The Multi-level Bottleneck Assignment Problem: Complexity and Solution Methods

TL;DR

This paper investigates the complexity of the multi-level bottleneck assignment problem, introduces new solution methods including integer programming and heuristics, and demonstrates improved performance over existing greedy algorithms.

Contribution

It provides a complexity analysis under restrictions, introduces novel solution approaches, and empirically outperforms standard greedy methods.

Findings

New solution methods outperform greedy by around 10% on random instances.

Complexity bounds established via reduction from three-dimensional matching.

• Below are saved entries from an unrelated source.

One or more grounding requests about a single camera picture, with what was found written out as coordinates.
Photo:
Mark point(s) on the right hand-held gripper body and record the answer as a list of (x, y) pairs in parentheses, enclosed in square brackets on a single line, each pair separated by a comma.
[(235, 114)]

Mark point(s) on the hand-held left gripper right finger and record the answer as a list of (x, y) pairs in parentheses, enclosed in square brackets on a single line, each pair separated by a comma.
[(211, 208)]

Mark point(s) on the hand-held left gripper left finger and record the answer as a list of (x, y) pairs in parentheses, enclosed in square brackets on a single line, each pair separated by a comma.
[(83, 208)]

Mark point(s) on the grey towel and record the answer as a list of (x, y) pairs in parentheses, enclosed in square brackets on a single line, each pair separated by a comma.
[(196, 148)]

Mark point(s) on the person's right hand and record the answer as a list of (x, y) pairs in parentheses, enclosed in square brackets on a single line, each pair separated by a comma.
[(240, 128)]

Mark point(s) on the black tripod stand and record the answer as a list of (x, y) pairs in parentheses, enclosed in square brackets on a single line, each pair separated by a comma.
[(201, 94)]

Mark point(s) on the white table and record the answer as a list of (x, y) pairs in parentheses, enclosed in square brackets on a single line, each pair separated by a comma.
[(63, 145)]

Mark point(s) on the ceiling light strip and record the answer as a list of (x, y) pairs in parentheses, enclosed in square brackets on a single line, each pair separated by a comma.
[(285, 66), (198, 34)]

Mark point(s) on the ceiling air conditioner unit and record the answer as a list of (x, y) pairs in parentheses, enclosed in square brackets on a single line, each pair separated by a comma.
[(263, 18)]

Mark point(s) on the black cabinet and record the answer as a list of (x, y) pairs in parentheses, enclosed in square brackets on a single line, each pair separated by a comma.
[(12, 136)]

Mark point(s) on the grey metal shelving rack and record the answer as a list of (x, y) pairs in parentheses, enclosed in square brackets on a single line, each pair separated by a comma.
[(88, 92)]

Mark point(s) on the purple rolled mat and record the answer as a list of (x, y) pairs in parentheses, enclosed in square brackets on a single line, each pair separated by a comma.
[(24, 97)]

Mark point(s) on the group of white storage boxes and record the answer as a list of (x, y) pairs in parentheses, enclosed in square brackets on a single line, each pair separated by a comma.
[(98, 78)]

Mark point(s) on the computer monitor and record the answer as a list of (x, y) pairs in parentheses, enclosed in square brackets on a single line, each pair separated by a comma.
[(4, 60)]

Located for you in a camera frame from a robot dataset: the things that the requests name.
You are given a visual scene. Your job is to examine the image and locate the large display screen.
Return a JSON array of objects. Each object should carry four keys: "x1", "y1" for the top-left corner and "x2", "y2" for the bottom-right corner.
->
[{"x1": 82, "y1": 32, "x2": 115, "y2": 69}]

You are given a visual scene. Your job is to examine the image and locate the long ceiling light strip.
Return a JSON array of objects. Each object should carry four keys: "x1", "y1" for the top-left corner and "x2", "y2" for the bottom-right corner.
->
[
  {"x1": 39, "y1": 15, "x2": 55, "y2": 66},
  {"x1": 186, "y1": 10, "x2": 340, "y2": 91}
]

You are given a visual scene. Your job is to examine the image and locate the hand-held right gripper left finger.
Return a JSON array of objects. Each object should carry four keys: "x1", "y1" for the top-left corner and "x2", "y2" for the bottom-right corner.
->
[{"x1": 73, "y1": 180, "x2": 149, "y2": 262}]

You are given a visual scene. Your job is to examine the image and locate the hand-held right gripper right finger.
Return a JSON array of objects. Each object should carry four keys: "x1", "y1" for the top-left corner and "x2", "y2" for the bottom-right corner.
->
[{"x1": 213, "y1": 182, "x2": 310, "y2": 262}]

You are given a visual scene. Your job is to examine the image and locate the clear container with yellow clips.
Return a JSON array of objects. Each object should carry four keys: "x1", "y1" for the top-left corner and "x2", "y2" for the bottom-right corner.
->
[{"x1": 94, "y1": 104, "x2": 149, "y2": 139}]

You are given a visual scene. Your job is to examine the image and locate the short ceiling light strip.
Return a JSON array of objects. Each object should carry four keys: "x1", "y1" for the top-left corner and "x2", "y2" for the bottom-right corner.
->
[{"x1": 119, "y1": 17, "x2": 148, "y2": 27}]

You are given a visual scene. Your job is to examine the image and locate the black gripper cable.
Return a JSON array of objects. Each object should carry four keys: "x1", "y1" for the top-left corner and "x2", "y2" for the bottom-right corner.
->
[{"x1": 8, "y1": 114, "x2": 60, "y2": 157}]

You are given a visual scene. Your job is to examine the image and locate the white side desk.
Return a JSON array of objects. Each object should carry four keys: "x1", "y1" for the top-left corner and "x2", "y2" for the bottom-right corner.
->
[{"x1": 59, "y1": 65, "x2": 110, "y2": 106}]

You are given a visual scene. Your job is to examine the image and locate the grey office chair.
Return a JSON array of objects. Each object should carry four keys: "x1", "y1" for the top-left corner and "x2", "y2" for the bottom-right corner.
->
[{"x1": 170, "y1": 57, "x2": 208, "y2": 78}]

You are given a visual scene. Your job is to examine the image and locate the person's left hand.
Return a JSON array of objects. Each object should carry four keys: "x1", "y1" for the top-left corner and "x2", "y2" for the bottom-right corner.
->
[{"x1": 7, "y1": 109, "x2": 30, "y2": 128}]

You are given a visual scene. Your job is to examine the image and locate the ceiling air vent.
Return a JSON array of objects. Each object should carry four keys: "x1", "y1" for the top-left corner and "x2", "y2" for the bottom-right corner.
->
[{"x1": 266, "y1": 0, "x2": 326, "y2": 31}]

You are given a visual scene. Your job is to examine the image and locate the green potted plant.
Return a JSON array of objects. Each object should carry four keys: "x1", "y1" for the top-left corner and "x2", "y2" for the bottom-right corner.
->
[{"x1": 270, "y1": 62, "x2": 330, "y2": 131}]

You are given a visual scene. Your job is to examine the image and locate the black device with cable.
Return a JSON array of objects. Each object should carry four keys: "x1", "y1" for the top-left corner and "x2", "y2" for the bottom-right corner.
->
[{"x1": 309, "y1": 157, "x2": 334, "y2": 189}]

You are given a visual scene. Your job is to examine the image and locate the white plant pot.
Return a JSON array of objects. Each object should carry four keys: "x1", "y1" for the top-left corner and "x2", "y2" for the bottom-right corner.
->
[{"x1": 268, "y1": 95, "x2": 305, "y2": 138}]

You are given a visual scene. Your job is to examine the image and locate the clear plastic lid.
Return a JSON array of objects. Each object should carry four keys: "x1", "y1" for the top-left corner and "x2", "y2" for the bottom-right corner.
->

Extended greedy, integer programming, and column generation heuristics developed.

Abstract

We study the multi-level bottleneck assignment problem (MBA), which has important applications in scheduling and quantitative finance. Given a weight matrix, the task is to rearrange entries in each column such that the maximum sum of values in each row is as small as possible. We analyze the complexity of this problem in a generalized setting, where there are restrictions in how values in columns can be permuted. We present a lower bound on its approximability by giving a non-trivial gap reduction from three-dimensional matching to MBA. To solve MBA, a greedy method has been used in the literature. We present new solution methods based on an extension of the greedy method, an integer programming formulation, and a column generation heuristic. In computational experiments we show that it is possible to outperform the standard greedy approach by around 10% on random instances.